Research On Protocol Reverse Parsing Based On Dynamic Binary Analysis Platform

Protocol reverse parsing technology has important application value in many fields, such as security analysis of protocols, vulnerability discovering of network applications, intrusion detection and so on. Thus, it is of great significance to do further research on it.This thesis firstly introduced the concept and the application fields as well as the research status of protocol reverse parsing technology, analyzed the shortcomings of the existing research results. Then, a protocol reverse parsing approach based on dynamic binary analysis platform was implemented. The main idea of this approach is: simulating the execution of network application program with the dynamic binary analysis platform, during the executing process, the target program was instrumented dynamically using the extension interface of the analysis platform. Then, the main formats of the protocol messages can be extracted by analyzing the executing traces of the network applications while processing the received protocol data. So, the following techniques were designed and implemented.In this thesis, a taint source auto-identification technology was firstly presented to dynamically locate the received protocol data and tag it as taint source by monitoring the executions of the program's network APIs. Then, a new trace tracking technique based on dynamic program instrumentation was proposed to obtain the protocol data's real-time processing trace, and the ETW (Event Tracing for Windows) mechanism was introduced to store the trace information with high efficiency. After that, the dynamic taint analysis technology based on DynamoRIO was designed and implemented to distill the protocol data's processing details and generate its taint propagation tree with the recorded trace information.
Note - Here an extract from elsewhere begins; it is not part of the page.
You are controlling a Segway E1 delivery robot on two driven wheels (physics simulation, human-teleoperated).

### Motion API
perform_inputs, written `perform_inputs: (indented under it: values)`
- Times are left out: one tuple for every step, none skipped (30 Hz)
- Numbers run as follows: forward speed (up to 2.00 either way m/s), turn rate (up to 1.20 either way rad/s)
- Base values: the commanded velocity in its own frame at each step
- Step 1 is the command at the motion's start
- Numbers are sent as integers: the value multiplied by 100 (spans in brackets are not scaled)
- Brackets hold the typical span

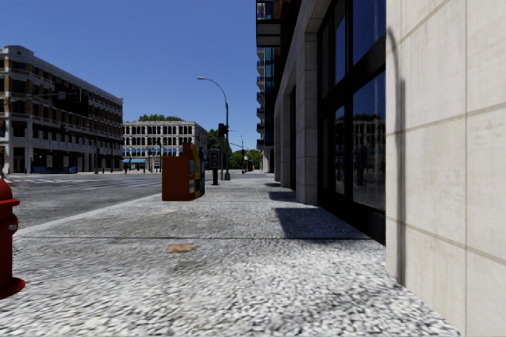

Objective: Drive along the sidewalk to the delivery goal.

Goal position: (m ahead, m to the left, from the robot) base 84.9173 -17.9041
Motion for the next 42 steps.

Finally, the designed parsing strategies of protocol fields were applied to parse the main protocol fields with the obtained processing details, such as separators, keywords, length fields, target fields, and so on.In the end, this thesis designed and implemented a prototype system (named as UNPRE) for protocol reverse parsing under DynamoRIO,and the test results of both text protocol and binary protocol for the prototype system were presented. The comparison results of the test results with the outputs of Wireshark showed the correctness of protocol formats parsed by UNPRE, and many main protocol fields can be parsed correctly using UNPRE.